Speedie also scored the 3rd-most receiving TDs in AAFC history, trailing only Beals and Lavelli. He led the league in receptions three times and receiving yards twice. He also led the NFL in receptions in 1952, his final season before leaving for the CFL. The shape and span of Speedie's career — 3 seasons in the NFL, 4 in the AAFC, and 2 in the CFL — are probably the primary reason for his exclusion from Canton, but his icy relationship with the legendary Paul Brown certainly hasn't helped his chances. Add in lack of respect for the AAFC and the argument that anyone would have been successful catching passes from Otto Graham, and Speedie has a lot working against him. I doubt he'll ever be enshrined, but he was an exceptional player.

The argument about Speedie's Hall of Fame qualifications is simple. His advocates point out that Speedie compares favorably to Lavelli, while his detractors cite his short career in the NFL. For years, I fell into the first camp: Lavelli is in the Hall, and Speedie was even better than Lavelli, so he should be in, too. But is Lavelli deserving? To me, they're both borderline candidates. Lavelli's in, and I don't have a problem with that, and Speedie's out, and that seems reasonable, too.
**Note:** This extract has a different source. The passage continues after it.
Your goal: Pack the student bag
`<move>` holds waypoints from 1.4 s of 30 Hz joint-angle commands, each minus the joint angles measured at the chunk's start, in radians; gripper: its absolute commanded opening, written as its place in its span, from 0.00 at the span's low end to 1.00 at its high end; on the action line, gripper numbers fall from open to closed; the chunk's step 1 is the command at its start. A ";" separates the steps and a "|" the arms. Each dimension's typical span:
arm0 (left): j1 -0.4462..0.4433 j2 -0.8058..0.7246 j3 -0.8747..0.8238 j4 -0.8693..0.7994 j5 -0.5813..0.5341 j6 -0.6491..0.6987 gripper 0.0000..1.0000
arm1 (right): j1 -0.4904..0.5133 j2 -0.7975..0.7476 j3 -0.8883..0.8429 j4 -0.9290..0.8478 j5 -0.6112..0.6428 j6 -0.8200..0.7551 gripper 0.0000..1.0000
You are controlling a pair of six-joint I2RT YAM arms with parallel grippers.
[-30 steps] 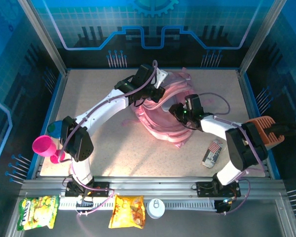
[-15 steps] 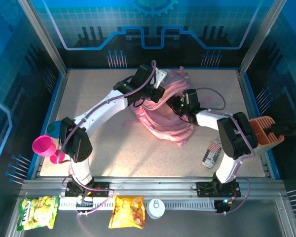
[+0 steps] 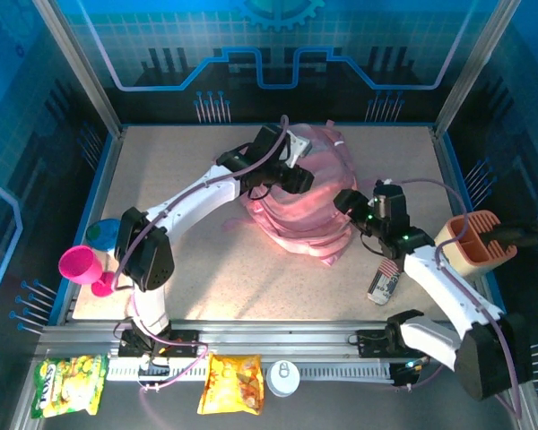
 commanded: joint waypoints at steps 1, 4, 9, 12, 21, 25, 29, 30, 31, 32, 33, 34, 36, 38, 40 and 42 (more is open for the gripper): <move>0.005 -0.015 -0.027 0.018 0.042 -0.070 0.62 | -0.015 -0.038 0.055 -0.166 0.085 -0.064 0.77; 0.029 -0.040 -0.064 0.022 0.032 -0.131 0.68 | -0.016 -0.029 0.087 -0.171 0.076 -0.080 0.79; 0.122 -0.080 -0.166 0.042 0.036 -0.287 0.67 | -0.014 0.024 0.101 -0.135 0.024 -0.067 0.81; 0.201 -0.095 -0.251 0.079 0.058 -0.412 0.60 | -0.009 0.055 0.101 -0.115 0.000 -0.055 0.81; 0.358 -0.030 -0.406 0.286 0.259 -0.676 0.46 | 0.013 0.099 0.117 -0.104 -0.016 -0.050 0.80; 0.364 0.036 -0.383 0.312 0.296 -0.699 0.45 | 0.020 0.102 0.124 -0.103 -0.016 -0.052 0.80; 0.367 0.082 -0.355 0.291 0.296 -0.690 0.45 | 0.022 0.095 0.119 -0.108 -0.014 -0.050 0.80; 0.367 0.088 -0.354 0.291 0.297 -0.690 0.46 | 0.023 0.093 0.119 -0.109 -0.013 -0.051 0.80; 0.367 0.092 -0.355 0.298 0.300 -0.688 0.47 | 0.023 0.094 0.117 -0.109 -0.012 -0.051 0.80; 0.367 0.094 -0.359 0.305 0.301 -0.688 0.47 | 0.022 0.092 0.118 -0.110 -0.013 -0.050 0.81; 0.367 0.098 -0.359 0.315 0.307 -0.686 0.47 | 0.023 0.093 0.116 -0.109 -0.013 -0.052 0.81; 0.367 0.104 -0.357 0.324 0.321 -0.684 0.47 | 0.024 0.095 0.113 -0.108 -0.013 -0.052 0.80; 0.367 0.116 -0.351 0.340 0.342 -0.685 0.46 | 0.024 0.103 0.112 -0.099 -0.021 -0.052 0.81; 0.367 0.125 -0.342 0.348 0.355 -0.680 0.43 | 0.024 0.117 0.109 -0.087 -0.039 -0.051 0.80; 0.367 0.135 -0.330 0.347 0.364 -0.672 0.39 | 0.026 0.144 0.110 -0.065 -0.078 -0.054 0.80; 0.367 0.139 -0.323 0.351 0.377 -0.669 0.34 | 0.031 0.175 0.118 -0.049 -0.113 -0.057 0.79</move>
But Speedie was better than Lavelli.

Hugh Taylor
Washington, 1947-54
272 receptions, 5,233 yards, 58 TD

Hugh "Bones" Taylor gained 212 receiving yards in his NFL debut, a record that stood for 56 years (Anquan Boldin broke it in 2003), and was particularly noteworthy as a big-play TD receiver. Four times in his eight-year career, Taylor ranked among the top three in receiving TDs. He was the 2nd player in NFL history with 5,000 career receiving yards (Don Hutson was the first).
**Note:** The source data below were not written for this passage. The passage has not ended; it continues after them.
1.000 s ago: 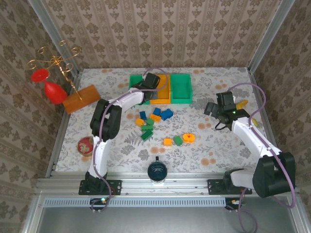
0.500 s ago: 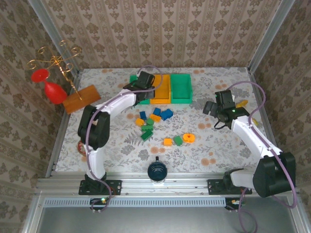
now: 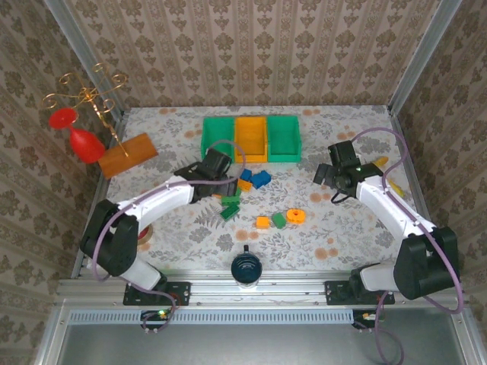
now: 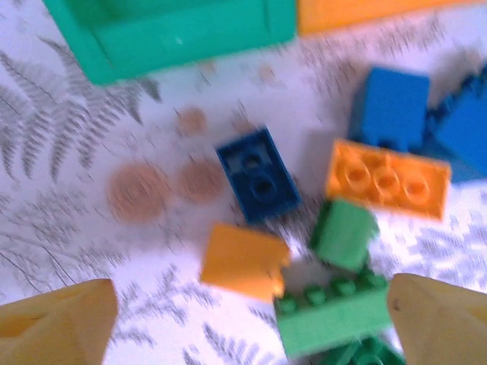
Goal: Sort the legos into containers by color
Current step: Pick up the lego from the center of the table.
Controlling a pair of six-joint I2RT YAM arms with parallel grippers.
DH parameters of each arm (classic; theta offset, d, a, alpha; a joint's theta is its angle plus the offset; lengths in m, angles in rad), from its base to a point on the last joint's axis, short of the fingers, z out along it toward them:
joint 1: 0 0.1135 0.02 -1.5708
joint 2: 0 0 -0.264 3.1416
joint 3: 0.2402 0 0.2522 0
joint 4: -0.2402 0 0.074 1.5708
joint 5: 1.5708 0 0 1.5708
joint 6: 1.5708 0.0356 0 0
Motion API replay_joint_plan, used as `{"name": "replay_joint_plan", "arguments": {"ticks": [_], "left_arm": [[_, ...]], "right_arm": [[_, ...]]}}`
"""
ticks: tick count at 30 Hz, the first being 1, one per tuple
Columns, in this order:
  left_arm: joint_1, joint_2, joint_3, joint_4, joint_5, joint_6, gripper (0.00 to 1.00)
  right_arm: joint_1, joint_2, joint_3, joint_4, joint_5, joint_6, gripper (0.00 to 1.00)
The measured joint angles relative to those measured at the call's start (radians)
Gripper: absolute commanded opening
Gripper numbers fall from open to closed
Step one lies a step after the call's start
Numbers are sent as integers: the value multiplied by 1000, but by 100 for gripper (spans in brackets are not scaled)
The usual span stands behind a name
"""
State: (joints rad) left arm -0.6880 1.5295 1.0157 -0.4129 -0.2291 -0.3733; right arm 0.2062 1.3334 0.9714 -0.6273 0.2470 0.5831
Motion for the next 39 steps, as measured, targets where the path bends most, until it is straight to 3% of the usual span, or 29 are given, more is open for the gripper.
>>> {"name": "replay_joint_plan", "arguments": {"ticks": [6, 17, 25, 39], "left_arm": [[-95, -21, -74, -10, 8, 0, 98], [-130, 71, -97, 2, 35, 21, 93], [-130, 148, -98, 23, 50, 30, 77], [-145, 153, -99, 39, 93, -1, 34]], "right_arm": [[13, 8, 0, -11, 0, 22, 100], [21, 11, 0, -13, 1, 44, 100], [21, 11, 0, -13, 1, 50, 100], [24, 24, 0, -12, 0, 50, 100]]}}
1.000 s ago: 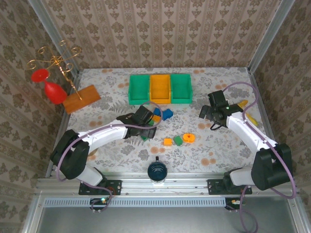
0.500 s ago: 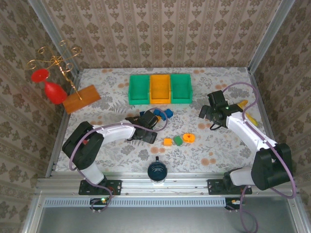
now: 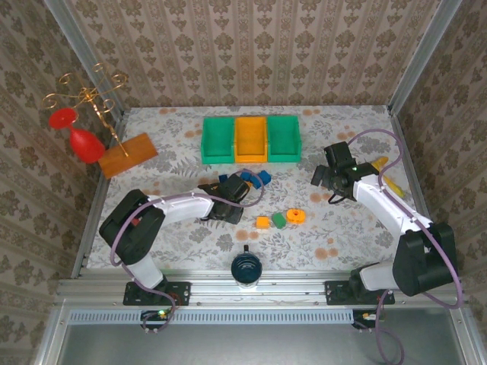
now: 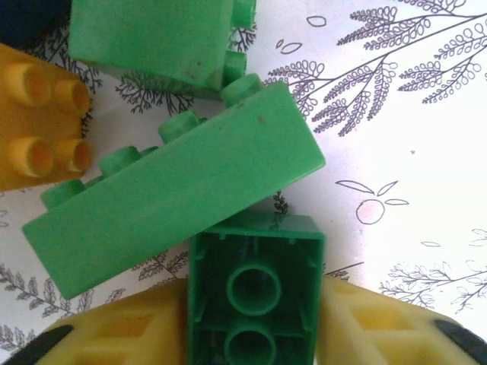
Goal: Sort the legos into containers by color
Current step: Pick up the lego from the center of the table, then place the lego in the container.
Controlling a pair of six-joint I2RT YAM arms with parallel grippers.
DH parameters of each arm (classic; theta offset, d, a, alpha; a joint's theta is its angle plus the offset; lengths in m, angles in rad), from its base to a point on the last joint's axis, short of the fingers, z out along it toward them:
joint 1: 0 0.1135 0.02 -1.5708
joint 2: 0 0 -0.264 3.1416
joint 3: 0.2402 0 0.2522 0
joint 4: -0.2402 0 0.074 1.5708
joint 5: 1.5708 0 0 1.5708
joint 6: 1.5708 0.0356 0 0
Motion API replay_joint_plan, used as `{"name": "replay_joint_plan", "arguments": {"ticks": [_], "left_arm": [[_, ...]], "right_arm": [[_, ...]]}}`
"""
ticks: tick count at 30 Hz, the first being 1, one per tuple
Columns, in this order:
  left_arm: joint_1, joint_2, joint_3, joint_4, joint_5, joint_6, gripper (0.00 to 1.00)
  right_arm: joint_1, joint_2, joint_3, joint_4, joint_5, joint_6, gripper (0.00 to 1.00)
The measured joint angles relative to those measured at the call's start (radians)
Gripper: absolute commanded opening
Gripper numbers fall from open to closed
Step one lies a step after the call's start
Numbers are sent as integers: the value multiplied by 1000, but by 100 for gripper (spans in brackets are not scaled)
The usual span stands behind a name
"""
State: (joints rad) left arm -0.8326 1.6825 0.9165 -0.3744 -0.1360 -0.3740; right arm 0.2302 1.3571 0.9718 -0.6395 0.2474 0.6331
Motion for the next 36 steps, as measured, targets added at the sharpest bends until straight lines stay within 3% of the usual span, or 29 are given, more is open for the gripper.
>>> {"name": "replay_joint_plan", "arguments": {"ticks": [8, 20, 26, 36], "left_arm": [[-33, -17, -1, -35, -29, -19, 20], [-35, -225, 90, -90, -150, 2, 16], [74, -186, 196, -40, -183, 39, 16], [261, 76, 437, 21, -147, 126, 17]], "right_arm": [[12, 0, 0, 3, 0, 0, 100], [78, -14, -1, 8, 8, 0, 100], [99, -35, -19, 11, 8, 7, 100], [133, -37, -41, 12, 7, 35, 100]]}}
Most receiving yards in the NFL, 1947-54:

1. Hugh Taylor — 5,233
2. Tom Fears — 4,779
3. Crazy Legs Hirsch — 4,759
4. Pete Pihos — 4,755

Most receiving TDs in the NFL, 1947-54:

1. Taylor — 58
2. Pihos — 54
3. Hirsch — 39
4. Fears — 36

Fears, Hirsch, and Pihos are all Hall of Famers. Those players were better, in their best seasons, than Taylor — I do believe they all were greater players. Taylor never had a season like Hirsch in '51, or Fears in '49 and '50, or Pihos in '53. He wasn't a great returner like Hirsch, or a standout defensive player like Pihos, or a record-setting ground-breaker like Fears. But at 6'4", Taylor presented a (literally) huge challenge to defenders, and he was consistently among the top players in the league. Below is a list of every player in the Modern Era who had the most receiving yards and most receiving TDs over the length of his career:

Hugh Taylor (1947-54), Pete Pihos (1947-55), Don Maynard (1958-73), Lance Alworth (1962-72), Steve Largent (1976-89), Jerry Rice (1985-2004), Randy Moss (1998-2012), Calvin Johnson (2007-15). That's it, though Fred Biletnikoff (1965-78) and Terrell Owens (1996-2010) join the list if you excuse them a tie for the TD lead. Taylor probably is the least dominant player on the list, but he keeps awfully fine company: Pihos, Maynard, Alworth, Largent, Rice, Moss, Megatron, and Hugh Taylor.